This definition provides that if a person has to sue for damages suffered by termination of employment without notice, and recovers a judgment against the former employer, that amount would fall into the definition of retiring allowance. That is basically what the Appellant is doing with the greater portion of the legal action because his salary was generous, in the range of approximately $330,000, and when he claimed three or four years' salary, he was really claiming an amount of over $1,200,000 which amount would be a retiring allowance if he recovered judgment in that amount.

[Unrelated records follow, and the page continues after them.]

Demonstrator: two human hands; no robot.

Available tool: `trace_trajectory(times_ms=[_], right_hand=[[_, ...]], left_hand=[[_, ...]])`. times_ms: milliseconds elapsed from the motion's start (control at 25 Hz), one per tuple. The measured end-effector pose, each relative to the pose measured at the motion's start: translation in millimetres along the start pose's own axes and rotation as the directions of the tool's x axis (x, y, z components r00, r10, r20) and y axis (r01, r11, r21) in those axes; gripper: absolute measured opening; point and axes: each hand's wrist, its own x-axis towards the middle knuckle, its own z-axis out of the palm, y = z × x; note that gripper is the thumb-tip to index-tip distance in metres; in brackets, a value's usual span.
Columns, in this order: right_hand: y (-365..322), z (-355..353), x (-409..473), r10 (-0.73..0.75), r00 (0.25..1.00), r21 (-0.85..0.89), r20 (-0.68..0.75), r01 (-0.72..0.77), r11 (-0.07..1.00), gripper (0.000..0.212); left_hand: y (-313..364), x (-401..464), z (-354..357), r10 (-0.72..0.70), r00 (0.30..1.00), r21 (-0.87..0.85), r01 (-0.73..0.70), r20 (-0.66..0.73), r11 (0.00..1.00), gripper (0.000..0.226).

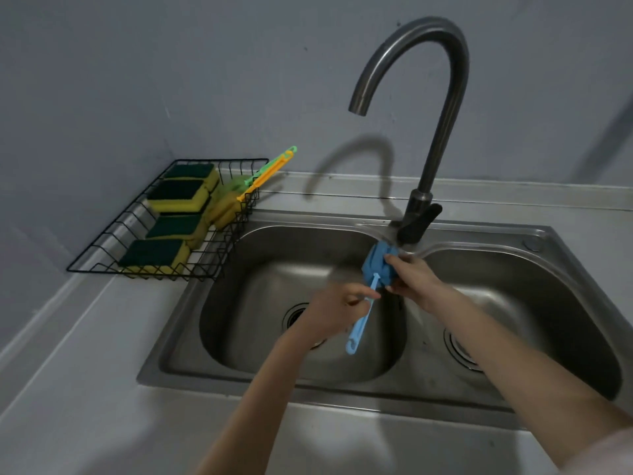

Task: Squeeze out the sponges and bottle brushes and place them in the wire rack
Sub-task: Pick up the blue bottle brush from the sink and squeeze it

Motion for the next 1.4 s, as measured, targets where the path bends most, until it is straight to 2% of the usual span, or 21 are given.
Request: trace_trajectory(times_ms=[160, 320, 400, 480, 600, 680, 760, 880, 1040, 1120, 1200, 1320, 1400], right_hand=[[-2.3, 43.5, -12.2, -0.051, 0.996, -0.258, 0.075, 0.068, 0.964, 0.04], [-10.6, 84.2, -29.5, 0.006, 0.98, -0.227, 0.2, 0.041, 0.973, 0.038], [-12.5, 98.0, -36.5, 0.002, 0.974, -0.3, 0.228, 0.068, 0.952, 0.038], [-13.9, 107.7, -42.7, -0.065, 0.963, -0.472, 0.26, 0.185, 0.862, 0.036], [-15.9, 121.9, -50.4, -0.245, 0.91, -0.657, 0.334, 0.411, 0.632, 0.033], [-19.3, 131.4, -56.9, -0.367, 0.851, -0.691, 0.374, 0.52, 0.501, 0.034], [-25.0, 139.9, -63.3, -0.47, 0.786, -0.671, 0.402, 0.602, 0.433, 0.034], [-37.0, 152.0, -69.7, -0.595, 0.728, -0.61, 0.34, 0.652, 0.449, 0.027], [-58.1, 168.5, -70.9, -0.691, 0.696, -0.559, 0.195, 0.658, 0.505, 0.021], [-73.4, 176.6, -69.2, -0.718, 0.684, -0.507, 0.129, 0.668, 0.545, 0.021], [-92.7, 185.1, -66.8, -0.738, 0.671, -0.425, 0.08, 0.692, 0.584, 0.019], [-122.8, 199.9, -65.1, -0.733, 0.679, -0.202, 0.033, 0.723, 0.66, 0.015], [-136.3, 213.0, -62.1, -0.719, 0.694, -0.151, 0.032, 0.715, 0.683, 0.015]], left_hand=[[-16.5, -21.3, -31.7, 0.032, 0.997, -0.123, -0.041, -0.073, 0.992, 0.026], [-25.8, -36.0, -61.7, 0.089, 0.979, -0.196, -0.125, -0.183, 0.973, 0.021], [-29.5, -40.8, -74.7, 0.132, 0.963, -0.156, -0.171, -0.236, 0.973, 0.02], [-33.8, -43.3, -86.5, 0.158, 0.943, -0.104, -0.195, -0.292, 0.975, 0.019], [-34.0, -46.2, -103.7, 0.169, 0.913, -0.087, -0.215, -0.37, 0.973, 0.019], [-33.2, -45.5, -115.6, 0.192, 0.9, -0.093, -0.246, -0.392, 0.965, 0.017], [-31.1, -44.1, -128.2, 0.236, 0.883, -0.1, -0.3, -0.406, 0.949, 0.014], [-27.2, -41.0, -148.3, 0.301, 0.859, -0.113, -0.376, -0.415, 0.92, 0.011], [-17.8, -38.2, -175.5, 0.317, 0.86, -0.125, -0.393, -0.4, 0.911, 0.026], [-17.3, -38.4, -188.0, 0.338, 0.843, -0.077, -0.404, -0.419, 0.911, 0.035], [-24.4, -37.0, -200.4, 0.318, 0.84, -0.023, -0.365, -0.44, 0.931, 0.04], [-37.0, -32.8, -220.1, 0.273, 0.87, 0.001, -0.299, -0.411, 0.954, 0.048], [-42.7, -29.7, -231.9, 0.272, 0.879, 0.017, -0.289, -0.391, 0.957, 0.052]])
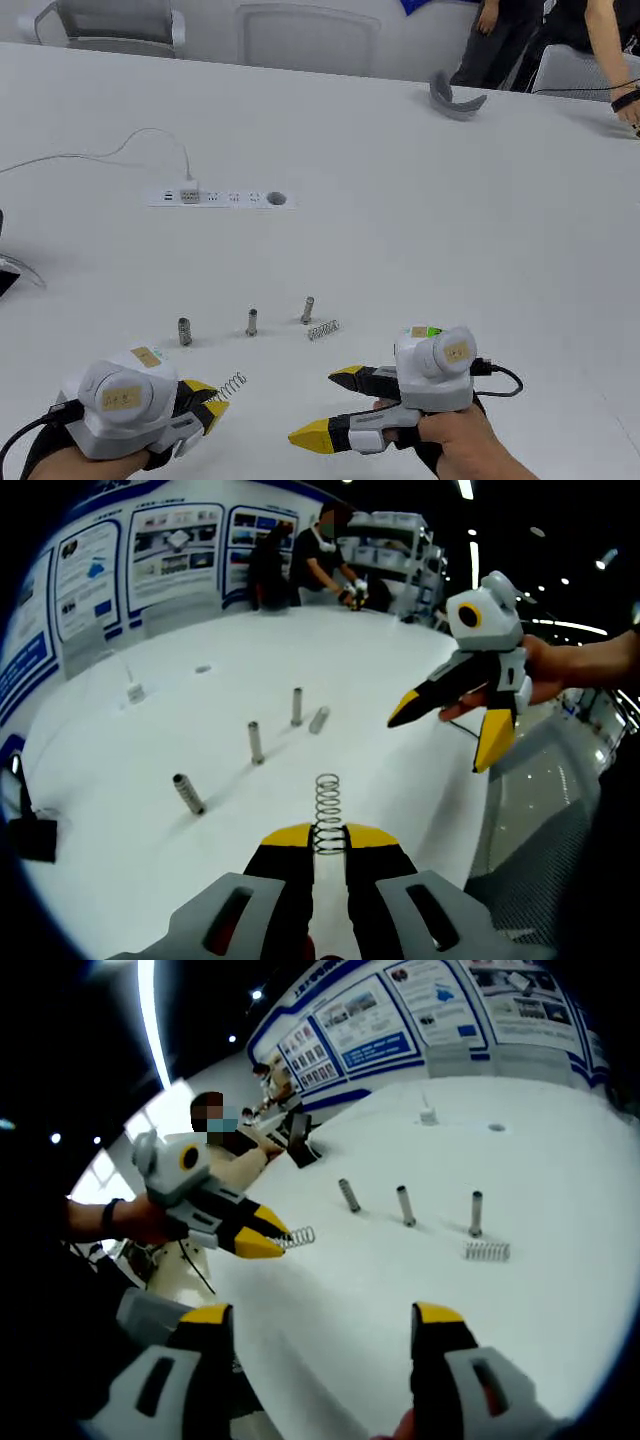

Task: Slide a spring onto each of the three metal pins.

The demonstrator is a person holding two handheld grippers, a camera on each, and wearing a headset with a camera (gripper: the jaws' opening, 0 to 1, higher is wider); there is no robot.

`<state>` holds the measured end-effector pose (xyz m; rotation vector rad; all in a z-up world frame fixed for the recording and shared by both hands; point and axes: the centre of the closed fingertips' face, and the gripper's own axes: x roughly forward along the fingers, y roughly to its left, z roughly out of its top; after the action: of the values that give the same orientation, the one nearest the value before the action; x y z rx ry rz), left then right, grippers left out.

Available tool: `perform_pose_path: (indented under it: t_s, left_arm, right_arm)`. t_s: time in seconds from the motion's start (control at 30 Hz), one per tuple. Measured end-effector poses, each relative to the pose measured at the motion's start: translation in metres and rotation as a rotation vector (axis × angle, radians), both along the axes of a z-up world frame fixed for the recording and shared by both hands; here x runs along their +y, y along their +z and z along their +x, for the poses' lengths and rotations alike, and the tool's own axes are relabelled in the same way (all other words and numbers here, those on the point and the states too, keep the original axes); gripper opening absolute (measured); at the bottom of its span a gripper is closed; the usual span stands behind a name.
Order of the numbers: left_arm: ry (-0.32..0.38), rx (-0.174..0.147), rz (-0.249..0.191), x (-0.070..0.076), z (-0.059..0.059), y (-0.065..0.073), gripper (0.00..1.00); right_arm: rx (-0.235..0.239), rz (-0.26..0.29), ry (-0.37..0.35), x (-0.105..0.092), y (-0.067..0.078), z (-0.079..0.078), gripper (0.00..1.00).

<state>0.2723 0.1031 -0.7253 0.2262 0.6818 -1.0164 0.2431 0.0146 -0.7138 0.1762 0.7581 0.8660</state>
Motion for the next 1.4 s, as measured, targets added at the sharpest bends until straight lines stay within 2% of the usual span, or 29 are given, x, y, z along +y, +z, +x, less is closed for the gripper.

[13]     I should also refer to the definition of "salary or wages" in section 248 of the Act because that definition excludes a retiring allowance. If an amount is caught as a payment for failure to give notice in the definition of "retiring allowance", it would then be excluded in the definition of "salary or wages". There is another section of the Act, however, under which the Appellant claims relief and which may be applicable; and that is paragraph 60(o.1), the relevant parts of which state:

60         There may be deducted in computing a taxpayer's income for a taxation year such of the following amounts as are applicable:

            (a)         ...

            (o.1)      the amount, if any, by which the lesser of

(i)          the total of all legal expenses ... paid by the taxpayer in the year or in any of the 7 preceding taxation years to collect or establish a right to an amount of

(A)        ...

(B)        a retiring allowance of the taxpayer ..., and ,

(ii)         the amount, if any, by which the total of all amounts each of which is

(A)        an amount described in clause (i) ... (B)

(I)         that is received after 1985,

(II)        in respect of which legal expenses described in subparagraph (i) were paid, and

(III)       that is included in computing the income of the taxpayer for the year or a preceding taxation year, or

...

[14]     The amount permitted to be deducted in paragraph 60(o.1) is the lesser of the legal fees paid and the amount that may be recovered in an action at law. Therefore, paragraph 60(o.1) prevents a taxpayer from deducting an amount of legal fees greater than what the taxpayer may recover. In my view, the amount permitted to be deducted under paragraph 60(o.1) may be deducted only when an amount is actually recovered, if an amount is recovered, from the former employer by legal action or otherwise. Also, there is a seven-year carry-forward provision so that, assuming legal fees are paid, the statute permits those fees to be accrued and deducted over a seven-year period.

[15]     Where does that bring the Appellant having regard to the provisions of paragraphs 8(1)(b) and 60(o.1)? The Respondent concedes that the action in respect of vacation pay is an action for salary or wages. The Respondent maintains that the action for damages for failure to give notice is a claim to a retiring allowance and the related legal expenses may be recovered only under paragraph 60(o.1). The Respondent concedes that proration is in order. I accept the proposition of the Respondent that proration is appropriate in the circumstances of this case. It is a question of determining what fraction the proration will be.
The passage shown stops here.